The third was a post-secondary teacher who complained that many students entering college had to upgrade their high school education to handle the new workload.
The last person was a social services professional who deals with those who have fallen through the cracks.
Among the group, there was unanimous agreement that grammar, spelling and overall communications skills among the younger generation have experienced a decline.
As those seated shared their perspectives of the current education system, talk from the stage - some in response to questions from the floor - wallowed in generalities.
Often, this kind of discourse relies heavily on loaded phrases like "paradigm shift," "concept change," "building capacity" and "moving forward together," used to describe how goals will be achieved without giving any indication as to how that achievement will actually take place.
When the time came for questions from Dawson City, a gentleman attempted to cut through the New Horizons spin.
"What's the end goal here?" he asked. "Can you reduce the number of students upgrading at college and (achieve) higher retention rates?"
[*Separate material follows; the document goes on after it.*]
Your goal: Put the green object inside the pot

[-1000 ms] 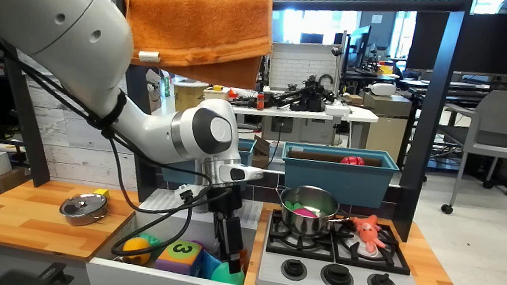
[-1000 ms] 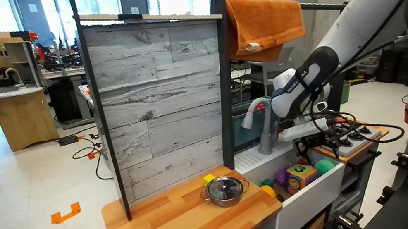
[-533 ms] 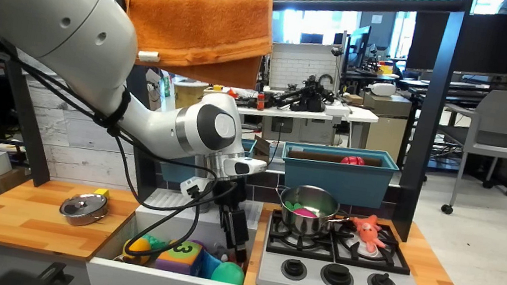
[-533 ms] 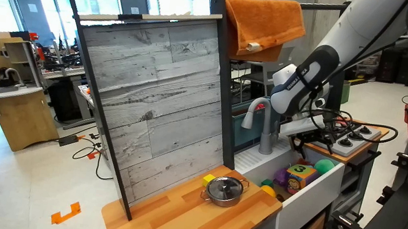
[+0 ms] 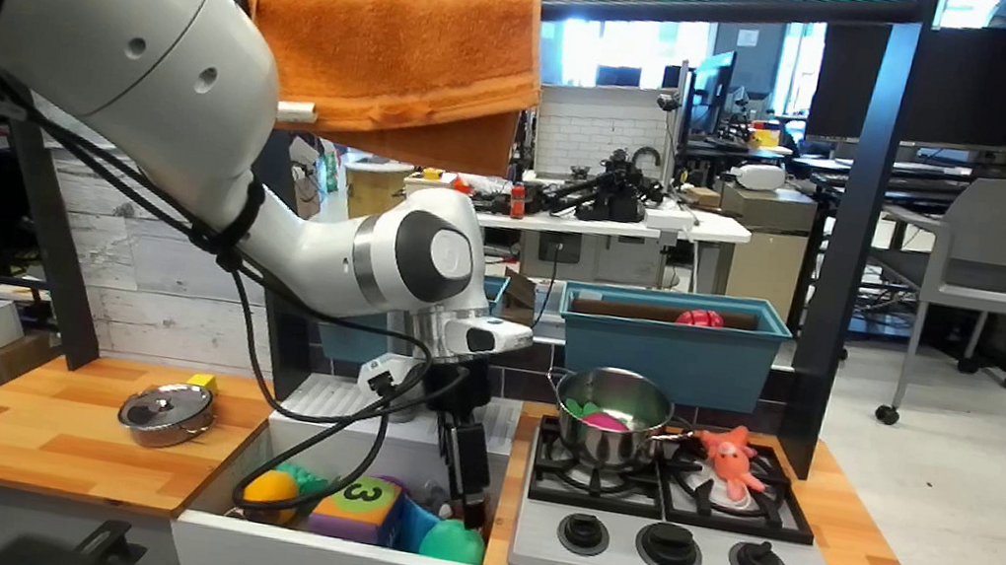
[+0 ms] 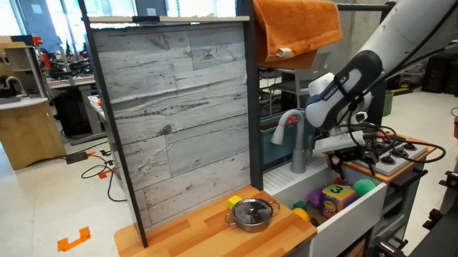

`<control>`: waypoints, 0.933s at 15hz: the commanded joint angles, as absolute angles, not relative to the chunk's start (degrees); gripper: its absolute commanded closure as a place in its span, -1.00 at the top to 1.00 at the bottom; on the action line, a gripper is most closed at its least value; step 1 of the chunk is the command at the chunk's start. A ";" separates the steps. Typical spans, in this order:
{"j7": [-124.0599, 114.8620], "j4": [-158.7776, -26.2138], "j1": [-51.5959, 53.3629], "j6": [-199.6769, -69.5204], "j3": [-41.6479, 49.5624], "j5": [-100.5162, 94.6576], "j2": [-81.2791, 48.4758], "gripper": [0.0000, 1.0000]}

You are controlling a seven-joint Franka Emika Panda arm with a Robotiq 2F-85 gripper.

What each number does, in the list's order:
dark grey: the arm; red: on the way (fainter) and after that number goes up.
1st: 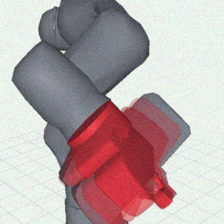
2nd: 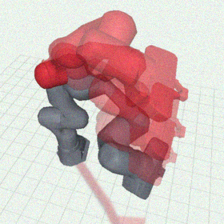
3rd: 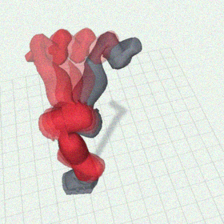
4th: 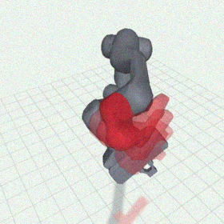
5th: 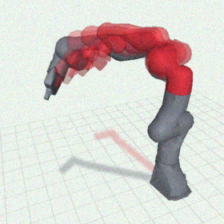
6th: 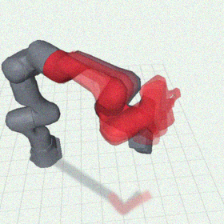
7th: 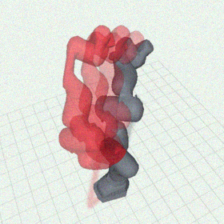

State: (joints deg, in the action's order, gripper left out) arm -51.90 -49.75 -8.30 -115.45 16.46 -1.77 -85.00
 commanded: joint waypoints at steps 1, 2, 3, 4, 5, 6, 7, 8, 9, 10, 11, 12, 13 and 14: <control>-54.03 -50.31 -9.27 -114.09 15.17 -2.22 -85.04 1.00; -54.31 -50.80 -9.26 -114.17 15.16 -2.29 -85.02 1.00; -54.53 -51.23 -9.27 -114.33 15.13 -2.30 -85.02 1.00; -54.71 -51.49 -9.27 -114.34 15.13 -2.27 -85.03 1.00; -54.89 -51.59 -9.35 -114.56 15.09 -2.16 -85.03 0.50; -54.97 -51.70 -9.27 -114.47 15.23 -2.31 -85.03 0.47; -55.17 -51.77 -9.29 -114.50 15.23 -2.27 -85.03 0.31; -55.27 -51.76 -9.32 -114.57 15.21 -2.24 -85.03 0.16; -55.38 -51.57 -9.36 -114.56 15.18 -2.17 -85.07 -0.02; -55.29 -48.88 -9.60 -113.54 15.43 -1.74 -86.60 -0.14; -55.32 -49.66 -9.52 -113.92 15.30 -1.91 -86.04 -0.31; -55.29 -49.75 -9.46 -113.96 15.28 -1.98 -85.94 -0.45; -55.29 -49.72 -9.43 -113.91 15.24 -1.97 -85.91 -0.61; -55.29 -49.61 -9.40 -113.77 15.22 -1.94 -85.90 -0.72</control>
State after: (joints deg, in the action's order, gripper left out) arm -54.63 -52.07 -8.44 -115.37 16.24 -1.76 -84.94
In reference to the recent Pan-Canadian Assessment Program tests that placed Yukon students far behind their Canadian counterparts in math and science, he suggested setting a goal to "finish in the middle of the pack" next time around.
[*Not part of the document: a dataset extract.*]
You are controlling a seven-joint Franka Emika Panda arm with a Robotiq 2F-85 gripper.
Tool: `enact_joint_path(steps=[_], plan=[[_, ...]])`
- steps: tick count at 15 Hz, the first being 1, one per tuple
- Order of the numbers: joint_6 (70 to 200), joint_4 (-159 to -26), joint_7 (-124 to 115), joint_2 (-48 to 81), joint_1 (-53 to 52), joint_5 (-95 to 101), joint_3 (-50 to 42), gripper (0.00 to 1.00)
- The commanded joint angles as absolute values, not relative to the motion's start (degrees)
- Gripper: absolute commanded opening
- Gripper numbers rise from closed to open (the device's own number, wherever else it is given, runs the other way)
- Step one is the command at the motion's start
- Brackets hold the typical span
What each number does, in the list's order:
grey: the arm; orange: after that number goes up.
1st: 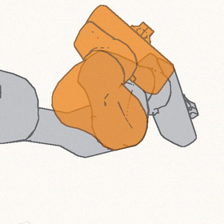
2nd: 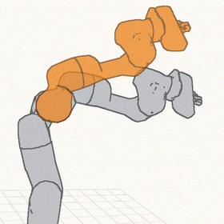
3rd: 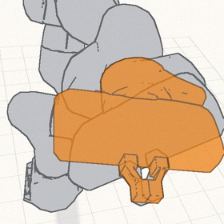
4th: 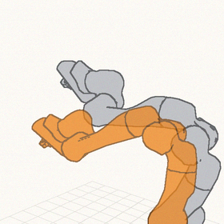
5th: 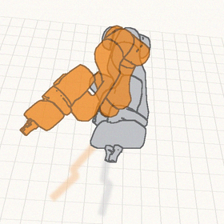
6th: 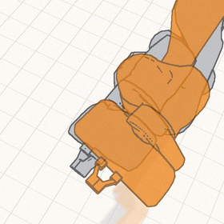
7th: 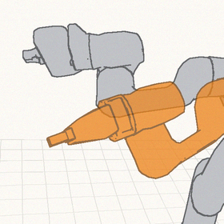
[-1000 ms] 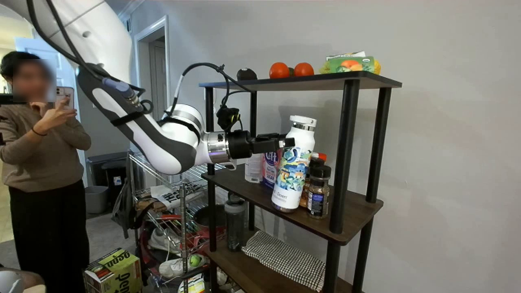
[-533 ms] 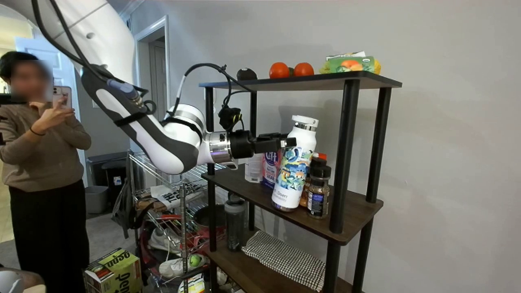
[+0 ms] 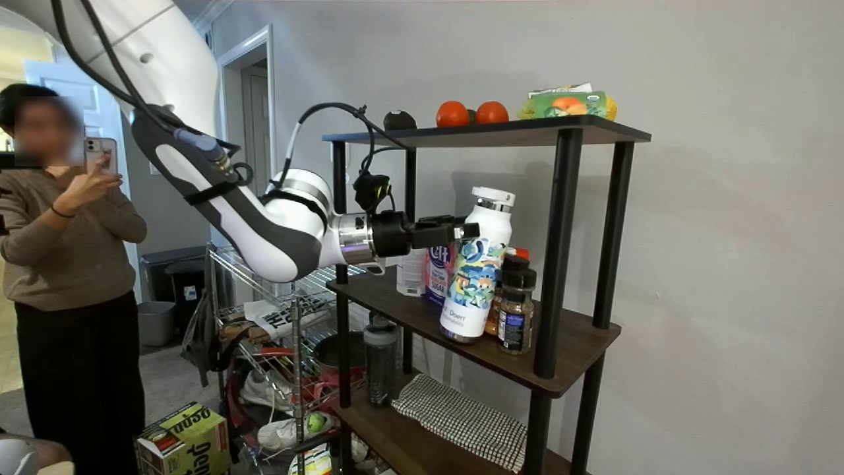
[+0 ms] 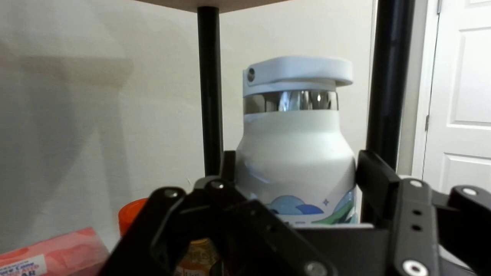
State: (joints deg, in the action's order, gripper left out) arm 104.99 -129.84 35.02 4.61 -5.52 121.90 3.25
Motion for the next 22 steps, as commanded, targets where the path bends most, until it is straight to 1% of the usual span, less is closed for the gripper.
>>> enact_joint_path(steps=[1,5,6,7,8,10,18,22], plan=[[103.78,-130.47,36.13,3.97,-5.72,122.08,3.98,0.53],[103.71,-130.94,36.14,3.7,-5.9,121.8,4.42,0.53],[103.7,-130.96,36.36,3.72,-5.94,121.62,4.46,0.65],[103.68,-130.98,36.35,3.72,-5.96,121.67,4.49,0.93],[103.58,-131.03,36.39,3.7,-6.0,121.7,4.51,0.94],[103.61,-131.07,36.39,3.68,-6.06,121.68,4.55,1.0],[103.8,-131.26,36.51,3.52,-6.16,121.36,4.56,1.0],[104.53,-133.79,37.51,0.75,-6.71,119.05,5.29,1.0]])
To this, Whitley responded that the "common vision" was to improve literacy, numeracy, social responsibility and the delivery of native language and culture programs.
During an interview with the Star this morning, Whitley's colleague Hine said the implementation plan would have annual monitoring and evaluation to measure success.
When asked how long it would take to determine which of the 207 recommendations were viable and implement them, Hine said it would be a multi-year approach.
"It has provided us with a bit of a challenge and that's why we have to go through this process (technical review and project teams)," she said. "That's why we've gone with this process of New Horizons; we don't want the report to stay on the shelf."
Reiterating her remarks the previous evening, Hine said improving the delivery of education is an ongoing responsibility.
"The whole education reform is for the success of all learners and to develop an education system for all learners, it's always evolving ... there's never a time when we say we have the best education and it doesn't need changing."